Wanneer een resultaatset wordt geproduceerd door verschillende tabellen samen te voegen, inclusief hoofdtabellen die worden gebruikt om volledige tekstbeschrijvingen van numerieke identificatiecodes op te zoeken (een opzoektabel), een NULL-waarde in een van de externe sleutels kan ertoe leiden dat de hele rij uit de resultatenset wordt verwijderd, zonder indicatie van fouten. Een complexe SQL-query die een of meer inner joins en meerdere outer joins bevat, heeft hetzelfde risico voor NULL-waarden in de innerlijke join-linkkolommen.

Een toewijding aan SQL-code die inner joins bevat, gaat ervan uit dat NULL-join-kolommen niet worden geïntroduceerd door toekomstige wijzigingen, inclusief updates van leveranciers, ontwerpwijzigingen en bulkverwerking buiten de gegevensvalidatieregels van de applicatie, zoals dataconversies, migraties, bulkimporten en samenvoegingen.

Men kan inner joins verder classificeren als equi-joins, als natuurlijke joins of als cross-joins.

Equi-joinEdit

Een equi-join is een specifiek type op comparator gebaseerde join, die alleen gelijkheidsvergelijkingen gebruikt in het join-predikaat. Het gebruik van andere vergelijkingsoperatoren (zoals <) diskwalificeert een join als een equi-join.
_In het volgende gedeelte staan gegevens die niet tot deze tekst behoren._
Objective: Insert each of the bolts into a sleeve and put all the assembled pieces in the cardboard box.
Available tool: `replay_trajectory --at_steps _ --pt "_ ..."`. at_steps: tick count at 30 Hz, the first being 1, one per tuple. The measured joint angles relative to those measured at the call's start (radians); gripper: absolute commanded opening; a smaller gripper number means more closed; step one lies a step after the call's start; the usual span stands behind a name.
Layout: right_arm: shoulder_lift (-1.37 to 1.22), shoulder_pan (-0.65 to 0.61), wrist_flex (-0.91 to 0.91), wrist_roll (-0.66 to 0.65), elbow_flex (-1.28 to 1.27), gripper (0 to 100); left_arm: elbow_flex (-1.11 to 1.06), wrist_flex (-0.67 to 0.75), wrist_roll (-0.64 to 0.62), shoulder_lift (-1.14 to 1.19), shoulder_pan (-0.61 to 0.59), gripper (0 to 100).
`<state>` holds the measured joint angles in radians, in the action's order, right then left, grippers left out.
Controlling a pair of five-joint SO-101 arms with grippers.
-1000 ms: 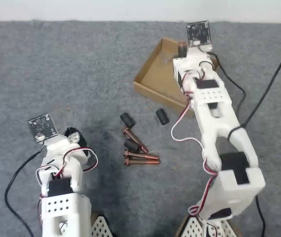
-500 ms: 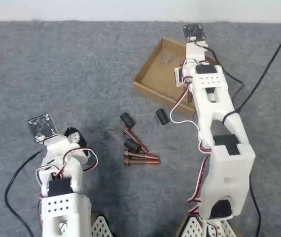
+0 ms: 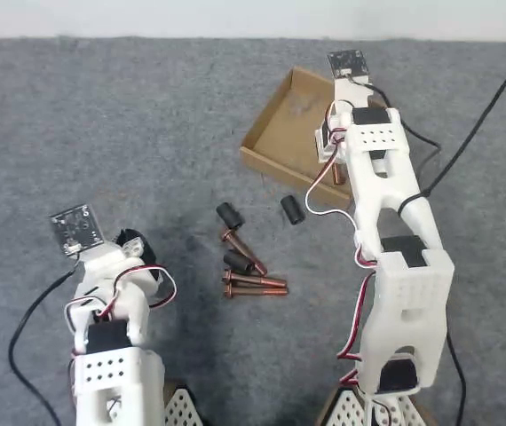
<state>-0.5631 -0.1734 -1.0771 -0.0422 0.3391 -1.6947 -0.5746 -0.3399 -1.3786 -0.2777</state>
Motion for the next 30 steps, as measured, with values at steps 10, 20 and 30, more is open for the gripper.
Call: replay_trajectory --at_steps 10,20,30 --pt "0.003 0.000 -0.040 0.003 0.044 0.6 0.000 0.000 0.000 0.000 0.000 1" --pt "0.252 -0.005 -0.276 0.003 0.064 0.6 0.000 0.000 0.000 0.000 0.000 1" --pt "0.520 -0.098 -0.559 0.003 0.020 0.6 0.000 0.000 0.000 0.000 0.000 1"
De bovenstaande zoekopdracht geeft al een voorbeeld van een equi-join:

SELECT *FROM employee JOIN department ON employee.DepartmentID = department.DepartmentID;

We kunnen equi-join schrijven zoals hieronder,

SELECT *FROM employee, departmentWHERE employee.DepartmentID = department.DepartmentID;

Als co lumns in een equi-join hebben dezelfde naam, SQL-92 biedt een optionele verkorte notatie voor het uitdrukken van equi-joins, door middel van de USING constructie:

SELECT *FROM employee INNER JOIN department USING (DepartmentID);

De USING -constructie is echter meer dan louter syntactische suiker, aangezien de resultatenset verschilt van het resultaat set van de versie met het expliciete predikaat. In het bijzonder zullen alle kolommen die worden genoemd in de USING lijst slechts één keer verschijnen, met een niet-gekwalificeerde naam, in plaats van één keer voor elke tabel in de join. In het bovenstaande geval is er een enkele DepartmentID kolom en geen employee.DepartmentID of department.DepartmentID .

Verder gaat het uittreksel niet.